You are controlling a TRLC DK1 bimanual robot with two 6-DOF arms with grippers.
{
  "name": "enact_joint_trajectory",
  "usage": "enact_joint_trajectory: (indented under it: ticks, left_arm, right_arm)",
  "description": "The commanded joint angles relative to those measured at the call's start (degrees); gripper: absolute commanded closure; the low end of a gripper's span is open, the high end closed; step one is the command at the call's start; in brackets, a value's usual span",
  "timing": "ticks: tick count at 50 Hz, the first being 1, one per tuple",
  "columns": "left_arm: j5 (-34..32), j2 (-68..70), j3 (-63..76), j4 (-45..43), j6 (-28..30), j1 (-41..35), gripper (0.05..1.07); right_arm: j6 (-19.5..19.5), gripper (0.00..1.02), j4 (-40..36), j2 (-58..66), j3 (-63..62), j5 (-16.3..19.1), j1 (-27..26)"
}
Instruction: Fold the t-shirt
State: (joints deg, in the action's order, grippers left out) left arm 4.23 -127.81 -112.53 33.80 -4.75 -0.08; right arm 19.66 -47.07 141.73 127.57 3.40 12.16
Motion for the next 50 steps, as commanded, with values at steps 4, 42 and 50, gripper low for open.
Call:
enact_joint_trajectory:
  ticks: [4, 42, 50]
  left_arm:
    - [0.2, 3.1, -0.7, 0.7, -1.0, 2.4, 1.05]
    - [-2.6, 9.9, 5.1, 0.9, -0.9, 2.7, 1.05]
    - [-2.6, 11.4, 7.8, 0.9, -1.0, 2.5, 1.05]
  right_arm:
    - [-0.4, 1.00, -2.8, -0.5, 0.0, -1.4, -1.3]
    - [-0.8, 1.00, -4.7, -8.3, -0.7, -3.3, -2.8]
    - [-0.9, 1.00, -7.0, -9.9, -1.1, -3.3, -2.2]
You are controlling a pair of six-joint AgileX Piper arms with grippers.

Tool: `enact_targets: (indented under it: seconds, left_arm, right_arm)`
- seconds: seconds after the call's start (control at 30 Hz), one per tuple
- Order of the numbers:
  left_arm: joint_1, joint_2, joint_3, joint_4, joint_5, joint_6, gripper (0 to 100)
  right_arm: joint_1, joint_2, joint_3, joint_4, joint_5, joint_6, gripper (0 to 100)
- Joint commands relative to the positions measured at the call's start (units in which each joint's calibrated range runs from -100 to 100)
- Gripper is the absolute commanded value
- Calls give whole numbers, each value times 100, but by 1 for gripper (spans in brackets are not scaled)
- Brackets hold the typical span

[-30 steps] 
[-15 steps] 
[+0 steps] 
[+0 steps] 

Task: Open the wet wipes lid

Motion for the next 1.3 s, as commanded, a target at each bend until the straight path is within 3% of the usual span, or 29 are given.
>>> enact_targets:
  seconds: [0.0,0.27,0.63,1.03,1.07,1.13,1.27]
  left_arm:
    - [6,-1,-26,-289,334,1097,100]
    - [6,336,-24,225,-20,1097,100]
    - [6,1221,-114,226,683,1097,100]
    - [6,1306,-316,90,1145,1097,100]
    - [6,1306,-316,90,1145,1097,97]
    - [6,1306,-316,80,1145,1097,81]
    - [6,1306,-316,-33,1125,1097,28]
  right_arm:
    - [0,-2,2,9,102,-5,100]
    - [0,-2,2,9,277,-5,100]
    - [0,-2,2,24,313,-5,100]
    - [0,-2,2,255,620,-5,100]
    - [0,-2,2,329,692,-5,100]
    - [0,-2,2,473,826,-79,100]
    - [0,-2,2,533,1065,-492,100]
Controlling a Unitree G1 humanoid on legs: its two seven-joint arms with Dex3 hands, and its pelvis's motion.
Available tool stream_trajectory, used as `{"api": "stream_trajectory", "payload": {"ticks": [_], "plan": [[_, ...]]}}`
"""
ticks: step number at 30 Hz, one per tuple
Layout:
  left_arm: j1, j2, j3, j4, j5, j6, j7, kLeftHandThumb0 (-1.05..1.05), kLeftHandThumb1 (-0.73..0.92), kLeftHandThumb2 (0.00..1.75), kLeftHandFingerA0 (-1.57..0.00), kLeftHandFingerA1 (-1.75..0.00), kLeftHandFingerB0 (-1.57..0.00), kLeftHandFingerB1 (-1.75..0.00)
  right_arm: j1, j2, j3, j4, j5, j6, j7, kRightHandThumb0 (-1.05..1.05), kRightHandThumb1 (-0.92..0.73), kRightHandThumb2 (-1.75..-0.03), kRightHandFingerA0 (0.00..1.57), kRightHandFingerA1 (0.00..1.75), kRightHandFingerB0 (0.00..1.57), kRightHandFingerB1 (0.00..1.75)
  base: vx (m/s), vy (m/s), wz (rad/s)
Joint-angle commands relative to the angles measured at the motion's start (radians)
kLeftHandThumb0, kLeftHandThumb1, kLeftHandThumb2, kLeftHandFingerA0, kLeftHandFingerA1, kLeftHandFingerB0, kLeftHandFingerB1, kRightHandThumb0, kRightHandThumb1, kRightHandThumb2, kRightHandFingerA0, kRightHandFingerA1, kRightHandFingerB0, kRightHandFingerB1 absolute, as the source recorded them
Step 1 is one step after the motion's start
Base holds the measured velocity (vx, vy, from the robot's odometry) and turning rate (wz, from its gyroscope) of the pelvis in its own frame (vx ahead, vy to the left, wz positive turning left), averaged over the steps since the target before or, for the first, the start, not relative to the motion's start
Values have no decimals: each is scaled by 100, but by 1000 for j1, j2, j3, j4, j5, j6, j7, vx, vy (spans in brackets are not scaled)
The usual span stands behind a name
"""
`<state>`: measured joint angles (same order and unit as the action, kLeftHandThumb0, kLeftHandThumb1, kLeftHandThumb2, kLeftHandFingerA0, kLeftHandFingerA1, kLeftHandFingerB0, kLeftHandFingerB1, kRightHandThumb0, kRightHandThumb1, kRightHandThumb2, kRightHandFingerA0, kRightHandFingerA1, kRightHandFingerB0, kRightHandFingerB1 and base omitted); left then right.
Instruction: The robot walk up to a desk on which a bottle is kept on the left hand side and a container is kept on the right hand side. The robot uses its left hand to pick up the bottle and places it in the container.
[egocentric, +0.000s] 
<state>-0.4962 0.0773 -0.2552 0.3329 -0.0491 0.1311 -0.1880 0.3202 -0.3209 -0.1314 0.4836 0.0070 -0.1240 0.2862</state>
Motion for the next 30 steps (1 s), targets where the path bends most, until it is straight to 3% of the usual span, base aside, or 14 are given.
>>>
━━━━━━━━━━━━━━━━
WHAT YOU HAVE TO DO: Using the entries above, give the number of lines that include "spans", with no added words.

OUTPUT OF THE TASK: 2